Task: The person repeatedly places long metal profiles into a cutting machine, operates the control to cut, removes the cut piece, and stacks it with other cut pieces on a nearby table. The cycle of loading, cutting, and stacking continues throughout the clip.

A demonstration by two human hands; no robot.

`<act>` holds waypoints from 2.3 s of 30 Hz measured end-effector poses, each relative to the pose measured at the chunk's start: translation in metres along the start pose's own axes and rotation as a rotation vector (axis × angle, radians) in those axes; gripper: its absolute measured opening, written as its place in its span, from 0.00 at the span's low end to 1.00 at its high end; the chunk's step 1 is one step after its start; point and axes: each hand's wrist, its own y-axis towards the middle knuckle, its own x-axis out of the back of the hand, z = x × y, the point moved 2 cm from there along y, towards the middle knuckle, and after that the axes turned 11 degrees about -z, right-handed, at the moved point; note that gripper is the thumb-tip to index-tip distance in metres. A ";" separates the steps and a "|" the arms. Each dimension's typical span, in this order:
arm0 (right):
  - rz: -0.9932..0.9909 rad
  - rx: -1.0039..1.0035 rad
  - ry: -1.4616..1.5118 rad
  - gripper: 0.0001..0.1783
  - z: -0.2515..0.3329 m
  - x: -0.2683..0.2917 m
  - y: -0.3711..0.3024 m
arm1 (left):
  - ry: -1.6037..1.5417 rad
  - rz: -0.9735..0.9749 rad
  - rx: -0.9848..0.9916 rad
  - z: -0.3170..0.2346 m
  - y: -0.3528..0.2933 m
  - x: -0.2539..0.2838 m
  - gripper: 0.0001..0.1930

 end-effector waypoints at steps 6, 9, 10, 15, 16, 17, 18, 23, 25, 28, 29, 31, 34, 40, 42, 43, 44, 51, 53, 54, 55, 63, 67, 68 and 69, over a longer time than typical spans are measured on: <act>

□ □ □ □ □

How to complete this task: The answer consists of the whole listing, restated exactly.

Solution:
Task: The person repeatedly places long metal profiles into a cutting machine, operates the control to cut, removes the cut piece, and stacks it with other cut pieces on a nearby table. The cycle of loading, cutting, and stacking continues throughout the clip.

A demonstration by two human hands; no robot.

`<act>` holds waypoints from 2.3 s of 30 Hz measured end-effector poses, each relative to the pose measured at the chunk's start: translation in metres along the start pose's own axes and rotation as a rotation vector (axis × angle, radians) in those axes; gripper: its absolute measured opening, written as its place in its span, from 0.00 at the span's low end to 1.00 at its high end; the chunk's step 1 is one step after its start; point and axes: each hand's wrist, its own y-axis towards the middle knuckle, its own x-axis out of the back of the hand, z = x × y, the point moved 2 cm from there along y, towards the middle knuckle, and after that the axes turned 11 degrees about -z, right-handed, at the moved point; note that gripper is the thumb-tip to index-tip distance in metres. A ";" separates the steps and a "|" the arms. Each dimension's typical span, in this order:
arm0 (right):
  - rz: -0.9932..0.9909 rad
  - rx: -1.0039..1.0035 rad
  - ry: -1.4616..1.5118 rad
  - gripper: 0.0001..0.1783
  - z: -0.2515..0.3329 m
  - x: -0.2683..0.2917 m
  - y: -0.3711..0.3024 m
arm1 (left):
  - ry: -1.6037..1.5417 rad
  - rz: -0.9735..0.9749 rad
  - rx: -0.9848..0.9916 rad
  - z: -0.3170..0.2346 m
  - y: -0.3528..0.2933 m
  - x: -0.2539..0.2838 m
  - gripper: 0.0001..0.1930

 end-effector waypoints at steps 6, 9, 10, 15, 16, 17, 18, 23, 25, 28, 29, 31, 34, 40, 42, 43, 44, 51, 53, 54, 55, 63, 67, 68 and 69, over a longer time than typical spans are measured on: <act>

What this exercise needed has been supplied.